Thursday, January 18, 2024

Review: The Tusks of Extinction by Ray Nayler

   

The Tusks of Extinction by Ray Nayler
Tordotcom
Publication Date: January 16th, 2024
Hardcover. 192 pages.

About The Tusks of Extinction:

"When you bring back a long-extinct species, there’s more to success than the DNA.

Moscow has resurrected the mammoth, but someone must teach them how to be mammoths, or they are doomed to die out, again.

The late Dr. Damira Khismatullina, the world’s foremost expert in elephant behavior, is called in to help. While she was murdered a year ago, her digitized consciousness is uploaded into the brain of a mammoth.

Can she help the magnificent creatures fend off poachers long enough for their species to take hold?

And will she ever discover the real reason they were brought back?

A tense eco-thriller from a new master of the genre."

The Tusks of Extinction is a very unique novella centered around moral and ethical concerns of poaching, climate concerns, and the possibility of technology. 

The story is split into dual POVs, one featuring a past timeline with Dr.
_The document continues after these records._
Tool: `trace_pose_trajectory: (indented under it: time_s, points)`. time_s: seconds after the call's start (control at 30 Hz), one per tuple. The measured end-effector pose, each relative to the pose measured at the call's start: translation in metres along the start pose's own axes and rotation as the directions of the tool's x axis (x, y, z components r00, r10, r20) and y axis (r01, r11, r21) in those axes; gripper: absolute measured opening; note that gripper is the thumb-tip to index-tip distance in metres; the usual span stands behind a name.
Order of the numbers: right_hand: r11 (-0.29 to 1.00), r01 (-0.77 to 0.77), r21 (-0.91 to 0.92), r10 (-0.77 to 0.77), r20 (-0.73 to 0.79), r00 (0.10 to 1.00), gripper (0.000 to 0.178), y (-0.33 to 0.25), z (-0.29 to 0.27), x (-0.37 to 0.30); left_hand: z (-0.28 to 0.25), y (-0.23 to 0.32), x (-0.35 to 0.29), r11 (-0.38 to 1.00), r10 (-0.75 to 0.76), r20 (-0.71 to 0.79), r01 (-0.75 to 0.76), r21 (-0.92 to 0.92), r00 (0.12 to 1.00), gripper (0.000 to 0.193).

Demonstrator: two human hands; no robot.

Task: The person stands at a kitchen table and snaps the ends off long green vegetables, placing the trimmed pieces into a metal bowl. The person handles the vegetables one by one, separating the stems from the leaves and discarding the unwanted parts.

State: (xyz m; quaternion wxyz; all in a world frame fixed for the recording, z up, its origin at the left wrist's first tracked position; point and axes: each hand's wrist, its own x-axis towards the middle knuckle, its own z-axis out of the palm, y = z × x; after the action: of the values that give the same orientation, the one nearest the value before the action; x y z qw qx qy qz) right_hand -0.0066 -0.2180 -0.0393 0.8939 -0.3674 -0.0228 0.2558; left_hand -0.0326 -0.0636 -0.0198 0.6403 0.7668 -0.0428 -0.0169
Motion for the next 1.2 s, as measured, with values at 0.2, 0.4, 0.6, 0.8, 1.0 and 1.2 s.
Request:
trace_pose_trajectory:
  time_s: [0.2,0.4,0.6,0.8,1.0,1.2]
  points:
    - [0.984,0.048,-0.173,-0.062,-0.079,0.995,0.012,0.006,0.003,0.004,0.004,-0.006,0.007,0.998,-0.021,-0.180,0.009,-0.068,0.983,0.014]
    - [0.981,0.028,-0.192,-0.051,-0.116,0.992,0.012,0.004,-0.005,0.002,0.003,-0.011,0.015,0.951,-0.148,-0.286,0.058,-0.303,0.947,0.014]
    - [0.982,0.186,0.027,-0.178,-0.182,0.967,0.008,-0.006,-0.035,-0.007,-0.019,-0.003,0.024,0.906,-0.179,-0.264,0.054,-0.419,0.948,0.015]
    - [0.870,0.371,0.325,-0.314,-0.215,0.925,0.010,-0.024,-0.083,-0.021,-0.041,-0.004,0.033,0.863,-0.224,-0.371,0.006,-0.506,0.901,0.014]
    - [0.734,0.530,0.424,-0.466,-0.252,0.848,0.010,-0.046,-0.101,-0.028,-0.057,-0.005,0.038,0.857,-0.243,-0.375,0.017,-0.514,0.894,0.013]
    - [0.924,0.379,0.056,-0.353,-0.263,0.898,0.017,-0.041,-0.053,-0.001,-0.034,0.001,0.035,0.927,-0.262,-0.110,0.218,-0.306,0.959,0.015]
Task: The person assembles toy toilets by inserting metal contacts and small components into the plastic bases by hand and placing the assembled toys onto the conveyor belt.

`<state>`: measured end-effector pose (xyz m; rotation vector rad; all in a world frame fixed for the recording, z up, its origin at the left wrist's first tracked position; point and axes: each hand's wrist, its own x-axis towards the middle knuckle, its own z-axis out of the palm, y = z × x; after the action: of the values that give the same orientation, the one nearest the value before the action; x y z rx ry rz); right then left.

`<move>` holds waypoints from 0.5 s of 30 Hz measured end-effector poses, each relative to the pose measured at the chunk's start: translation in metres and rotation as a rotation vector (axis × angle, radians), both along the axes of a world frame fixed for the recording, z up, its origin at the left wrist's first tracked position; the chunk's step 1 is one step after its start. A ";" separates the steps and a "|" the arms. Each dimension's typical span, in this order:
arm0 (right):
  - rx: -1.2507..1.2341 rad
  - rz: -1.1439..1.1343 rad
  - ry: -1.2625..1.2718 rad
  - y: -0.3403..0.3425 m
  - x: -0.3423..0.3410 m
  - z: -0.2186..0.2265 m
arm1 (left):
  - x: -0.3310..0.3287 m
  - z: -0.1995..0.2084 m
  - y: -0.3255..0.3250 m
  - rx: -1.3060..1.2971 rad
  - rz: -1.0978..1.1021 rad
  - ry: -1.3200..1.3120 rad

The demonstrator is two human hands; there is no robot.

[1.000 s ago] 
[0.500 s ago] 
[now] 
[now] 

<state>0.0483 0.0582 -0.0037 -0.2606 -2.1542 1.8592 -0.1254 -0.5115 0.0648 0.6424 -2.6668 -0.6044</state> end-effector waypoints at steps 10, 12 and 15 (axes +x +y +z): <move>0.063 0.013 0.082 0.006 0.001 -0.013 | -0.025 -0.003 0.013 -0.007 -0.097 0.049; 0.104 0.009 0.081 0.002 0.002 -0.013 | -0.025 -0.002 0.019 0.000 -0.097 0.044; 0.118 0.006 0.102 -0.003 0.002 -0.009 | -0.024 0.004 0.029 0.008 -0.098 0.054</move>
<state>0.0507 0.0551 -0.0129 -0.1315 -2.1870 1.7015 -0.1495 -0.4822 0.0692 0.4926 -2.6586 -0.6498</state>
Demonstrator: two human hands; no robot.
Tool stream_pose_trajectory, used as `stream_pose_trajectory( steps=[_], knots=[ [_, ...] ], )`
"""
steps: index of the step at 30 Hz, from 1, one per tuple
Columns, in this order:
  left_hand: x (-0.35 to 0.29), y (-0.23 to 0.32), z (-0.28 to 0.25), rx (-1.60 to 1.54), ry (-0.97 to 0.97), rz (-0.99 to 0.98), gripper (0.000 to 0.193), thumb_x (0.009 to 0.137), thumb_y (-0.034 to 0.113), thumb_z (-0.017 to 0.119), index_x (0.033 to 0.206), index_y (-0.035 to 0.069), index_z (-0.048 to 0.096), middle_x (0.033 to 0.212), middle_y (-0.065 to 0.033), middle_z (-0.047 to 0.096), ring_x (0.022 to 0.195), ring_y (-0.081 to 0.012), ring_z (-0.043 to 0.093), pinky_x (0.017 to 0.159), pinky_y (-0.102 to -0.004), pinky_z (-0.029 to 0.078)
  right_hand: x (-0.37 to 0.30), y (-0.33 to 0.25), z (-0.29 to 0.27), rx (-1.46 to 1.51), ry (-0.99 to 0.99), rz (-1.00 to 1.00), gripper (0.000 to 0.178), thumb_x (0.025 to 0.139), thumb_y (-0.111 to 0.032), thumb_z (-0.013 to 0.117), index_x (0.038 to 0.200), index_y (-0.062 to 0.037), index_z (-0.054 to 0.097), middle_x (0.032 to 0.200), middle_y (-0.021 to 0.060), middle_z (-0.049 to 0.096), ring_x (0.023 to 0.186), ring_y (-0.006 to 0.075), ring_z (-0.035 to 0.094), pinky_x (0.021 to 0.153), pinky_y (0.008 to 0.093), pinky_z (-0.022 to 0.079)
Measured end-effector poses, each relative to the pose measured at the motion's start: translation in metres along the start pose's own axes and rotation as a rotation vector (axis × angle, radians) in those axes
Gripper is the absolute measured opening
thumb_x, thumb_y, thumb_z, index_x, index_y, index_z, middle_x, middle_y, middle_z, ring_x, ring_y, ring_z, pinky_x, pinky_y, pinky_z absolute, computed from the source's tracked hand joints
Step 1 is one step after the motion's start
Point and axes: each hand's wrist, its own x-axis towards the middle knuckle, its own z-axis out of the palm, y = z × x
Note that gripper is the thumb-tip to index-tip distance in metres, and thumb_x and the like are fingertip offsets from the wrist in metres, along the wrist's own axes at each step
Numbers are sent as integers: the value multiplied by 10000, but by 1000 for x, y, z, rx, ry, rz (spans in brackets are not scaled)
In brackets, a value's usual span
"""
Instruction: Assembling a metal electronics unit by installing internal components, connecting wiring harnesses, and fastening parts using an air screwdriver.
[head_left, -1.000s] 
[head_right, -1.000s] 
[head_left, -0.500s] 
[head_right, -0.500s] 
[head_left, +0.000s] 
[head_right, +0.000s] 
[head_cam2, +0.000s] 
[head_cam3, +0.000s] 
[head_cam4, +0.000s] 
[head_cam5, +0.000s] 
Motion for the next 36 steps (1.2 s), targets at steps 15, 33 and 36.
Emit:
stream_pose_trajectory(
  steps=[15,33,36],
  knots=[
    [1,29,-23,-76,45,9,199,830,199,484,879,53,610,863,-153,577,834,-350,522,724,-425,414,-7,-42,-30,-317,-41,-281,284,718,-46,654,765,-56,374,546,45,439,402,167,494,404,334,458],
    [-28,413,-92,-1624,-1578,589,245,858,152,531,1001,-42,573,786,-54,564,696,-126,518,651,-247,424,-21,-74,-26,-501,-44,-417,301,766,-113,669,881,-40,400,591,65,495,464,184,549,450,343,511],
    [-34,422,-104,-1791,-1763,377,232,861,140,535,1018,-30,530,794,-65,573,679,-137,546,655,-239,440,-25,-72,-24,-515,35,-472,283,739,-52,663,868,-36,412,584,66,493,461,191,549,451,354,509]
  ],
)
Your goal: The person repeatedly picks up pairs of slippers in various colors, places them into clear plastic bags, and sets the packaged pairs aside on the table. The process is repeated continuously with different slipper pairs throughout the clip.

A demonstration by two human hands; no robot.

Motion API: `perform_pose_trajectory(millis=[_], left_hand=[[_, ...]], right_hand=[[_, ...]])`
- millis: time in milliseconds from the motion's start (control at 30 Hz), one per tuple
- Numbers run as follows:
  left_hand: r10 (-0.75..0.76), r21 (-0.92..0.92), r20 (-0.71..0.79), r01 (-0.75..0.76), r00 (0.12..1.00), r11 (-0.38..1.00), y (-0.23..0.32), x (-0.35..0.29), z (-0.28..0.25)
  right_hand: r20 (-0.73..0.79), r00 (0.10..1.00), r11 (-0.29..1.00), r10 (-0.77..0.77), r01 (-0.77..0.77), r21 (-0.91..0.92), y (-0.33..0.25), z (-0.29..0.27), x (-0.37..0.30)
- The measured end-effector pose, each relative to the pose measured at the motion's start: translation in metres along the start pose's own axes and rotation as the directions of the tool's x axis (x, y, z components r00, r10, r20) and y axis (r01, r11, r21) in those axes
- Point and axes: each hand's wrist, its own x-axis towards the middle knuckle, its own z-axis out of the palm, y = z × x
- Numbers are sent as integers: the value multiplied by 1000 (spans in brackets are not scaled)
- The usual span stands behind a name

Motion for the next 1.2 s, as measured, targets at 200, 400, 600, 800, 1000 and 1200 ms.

Damira Khismatullina and her colleague as they fight to protect the few remaining elephants on the earth. Damira is an expert on all things elephant and has been working hard to help stop poaching and save elephants. Sadly, Damira is murdered by poachers while working and is unable to continue her work–at least, not in any traditional sense.

A hundred years later, we enter our second POV. In this future timeline, wooly mammoths have been brought back from extinction and scientists need Damira's expert knowledge to help give them a chance to survive and thrive. Fortunately, before Damira was murdered she agreed to have what is essentially her memories and consciousness uploaded to a database in order to save all of her knowledge of the elephants. Scientists decide to take her uploaded memories and place into the brain of a woolly mammoth int he hope of being able to teach them how to survive. It's a lot to take in, but I think the author handled this rather momentous task with deftness and cleverness. 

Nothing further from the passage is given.